The company lawyer, up until now, has operated pretty much as a lone ranger or as a necessarily evil, depending on your point of view. Not anymore. If your general counsel isn't part of your strategic decision-making, you're asking for trouble. And if your general counsel doesn't know what strategic decision-making is—that is, if she doesn't understand business in general, let alone your business in particular—you're already in trouble. You'll be hearing from your users sooner rather than later.
The privacy problem is fascinating, because it brings companies used to thinking of customers in abstract categories and demographic models into a murky, psychologically-charged world of intimate behavior and thoughts. Very few companies—and even fewer lawmakers—are prepared to go down that road. But the technology has already taken us there.
I'm not sure when everyone will be comfortable revealing everything—but whether they're comfortable or not, everyone already does it.
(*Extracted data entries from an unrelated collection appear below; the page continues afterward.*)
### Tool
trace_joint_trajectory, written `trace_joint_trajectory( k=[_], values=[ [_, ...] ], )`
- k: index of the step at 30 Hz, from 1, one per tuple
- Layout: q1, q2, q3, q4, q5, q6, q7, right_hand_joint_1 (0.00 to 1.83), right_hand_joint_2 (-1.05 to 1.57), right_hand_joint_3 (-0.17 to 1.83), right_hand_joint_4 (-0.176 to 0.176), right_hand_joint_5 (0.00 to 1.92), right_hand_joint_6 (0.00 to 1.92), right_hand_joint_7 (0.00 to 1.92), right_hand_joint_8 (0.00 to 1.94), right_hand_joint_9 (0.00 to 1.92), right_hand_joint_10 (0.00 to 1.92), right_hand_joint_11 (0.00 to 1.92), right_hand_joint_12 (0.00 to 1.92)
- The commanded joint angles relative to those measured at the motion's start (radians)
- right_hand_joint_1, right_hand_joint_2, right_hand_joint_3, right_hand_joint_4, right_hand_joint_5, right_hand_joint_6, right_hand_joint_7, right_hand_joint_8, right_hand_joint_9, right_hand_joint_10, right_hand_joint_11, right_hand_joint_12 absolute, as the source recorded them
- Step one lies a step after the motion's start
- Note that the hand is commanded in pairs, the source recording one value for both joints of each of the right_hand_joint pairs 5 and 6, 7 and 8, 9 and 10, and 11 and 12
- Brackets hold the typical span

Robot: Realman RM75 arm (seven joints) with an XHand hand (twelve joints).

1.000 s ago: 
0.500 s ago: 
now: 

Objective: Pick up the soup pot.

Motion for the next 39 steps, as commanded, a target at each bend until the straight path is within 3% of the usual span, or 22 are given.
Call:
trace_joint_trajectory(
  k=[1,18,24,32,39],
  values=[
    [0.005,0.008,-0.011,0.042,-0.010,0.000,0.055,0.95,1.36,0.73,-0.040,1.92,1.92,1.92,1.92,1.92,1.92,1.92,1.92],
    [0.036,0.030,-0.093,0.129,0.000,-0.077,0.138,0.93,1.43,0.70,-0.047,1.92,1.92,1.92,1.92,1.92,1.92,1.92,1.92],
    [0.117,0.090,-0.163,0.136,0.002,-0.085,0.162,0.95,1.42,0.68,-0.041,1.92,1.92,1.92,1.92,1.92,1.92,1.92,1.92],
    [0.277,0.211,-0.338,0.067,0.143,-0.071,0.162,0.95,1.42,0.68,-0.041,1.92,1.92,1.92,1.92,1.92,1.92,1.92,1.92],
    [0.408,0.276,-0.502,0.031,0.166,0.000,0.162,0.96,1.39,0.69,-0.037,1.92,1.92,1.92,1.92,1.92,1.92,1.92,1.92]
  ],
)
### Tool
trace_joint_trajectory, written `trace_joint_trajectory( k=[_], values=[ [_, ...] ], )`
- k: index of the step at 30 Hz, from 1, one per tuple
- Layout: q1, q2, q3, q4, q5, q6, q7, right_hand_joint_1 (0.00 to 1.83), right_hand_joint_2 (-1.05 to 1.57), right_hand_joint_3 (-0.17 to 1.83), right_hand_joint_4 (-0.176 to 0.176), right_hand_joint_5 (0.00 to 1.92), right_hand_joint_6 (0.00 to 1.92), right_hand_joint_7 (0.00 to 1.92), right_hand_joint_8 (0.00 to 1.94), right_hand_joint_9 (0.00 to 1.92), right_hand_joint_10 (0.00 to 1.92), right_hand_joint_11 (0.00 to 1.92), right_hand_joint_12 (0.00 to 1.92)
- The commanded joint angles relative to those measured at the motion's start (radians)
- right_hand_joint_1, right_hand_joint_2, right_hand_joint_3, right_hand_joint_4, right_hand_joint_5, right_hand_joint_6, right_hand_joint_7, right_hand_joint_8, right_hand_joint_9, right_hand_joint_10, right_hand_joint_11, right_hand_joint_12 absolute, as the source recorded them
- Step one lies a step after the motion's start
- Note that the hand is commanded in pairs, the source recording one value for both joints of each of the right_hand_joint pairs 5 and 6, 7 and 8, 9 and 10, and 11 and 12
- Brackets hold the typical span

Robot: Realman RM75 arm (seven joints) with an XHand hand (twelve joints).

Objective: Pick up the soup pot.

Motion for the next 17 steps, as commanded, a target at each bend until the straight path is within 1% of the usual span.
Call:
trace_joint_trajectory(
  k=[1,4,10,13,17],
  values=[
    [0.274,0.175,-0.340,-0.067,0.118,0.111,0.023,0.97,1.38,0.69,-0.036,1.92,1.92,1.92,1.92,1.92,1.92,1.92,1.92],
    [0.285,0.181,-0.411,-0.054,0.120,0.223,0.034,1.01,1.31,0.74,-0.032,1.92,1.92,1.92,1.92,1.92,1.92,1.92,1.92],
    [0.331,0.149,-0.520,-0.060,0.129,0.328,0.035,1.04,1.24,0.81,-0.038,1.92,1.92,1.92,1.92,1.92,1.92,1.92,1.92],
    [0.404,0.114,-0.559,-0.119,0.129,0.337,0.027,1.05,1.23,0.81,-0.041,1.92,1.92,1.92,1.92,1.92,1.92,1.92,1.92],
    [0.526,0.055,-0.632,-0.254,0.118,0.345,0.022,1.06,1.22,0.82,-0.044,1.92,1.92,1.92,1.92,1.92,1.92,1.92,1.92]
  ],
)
Legal commentators write about a so-called "privacy paradox"—consumer surveys reveal a high level of concern about the collection and use of private data, but in practice consumers don't hesitate to give up private information, even when they don't have to.
I don't see a paradox at all. Of course we're concerned with how our information is used, but not because of the intimate nature of that information. I might worry that someone will look at my rental history from Netflix, but really, who cares? The real problem is that consumers recognize that businesses attach value to information about our preferences, habits, and interests. Today, consumers give away that value without getting anything in return. To me, this isn't about privacy; it's about propriety. Where's the consumer's share of the new value?
The idea of negotiating and bargaining for every bit of information is absurd. But there are easy proxies for trading information for value. Club cards, affinity programs such as frequent flyer accounts, and other loyalty programs are in effect an exchange of private information for discounts and other perks. If your grocery store offers a 5 percent discount on purchases for card members, you can think roughly of 5 percent as the value of the extra information (connecting the purchases to a particular individual) to the merchant.
Of course much of the information collected goes into the black hole of the data warehouse. It's doing neither harm nor good. But as we collect more information, standardize it so we can combine and compare it with other data sources, and start to apply business intelligence and other analytic software to make sense of it, I suspect consumers will become less paranoid about privacy. Still, public education is key. If a website asks me for my phone number and it's not obvious why they need that, I get quickly suspicious of the entire transaction. Tell me why you are asking for private information and what you plan to do with it, as well as what's in it for me.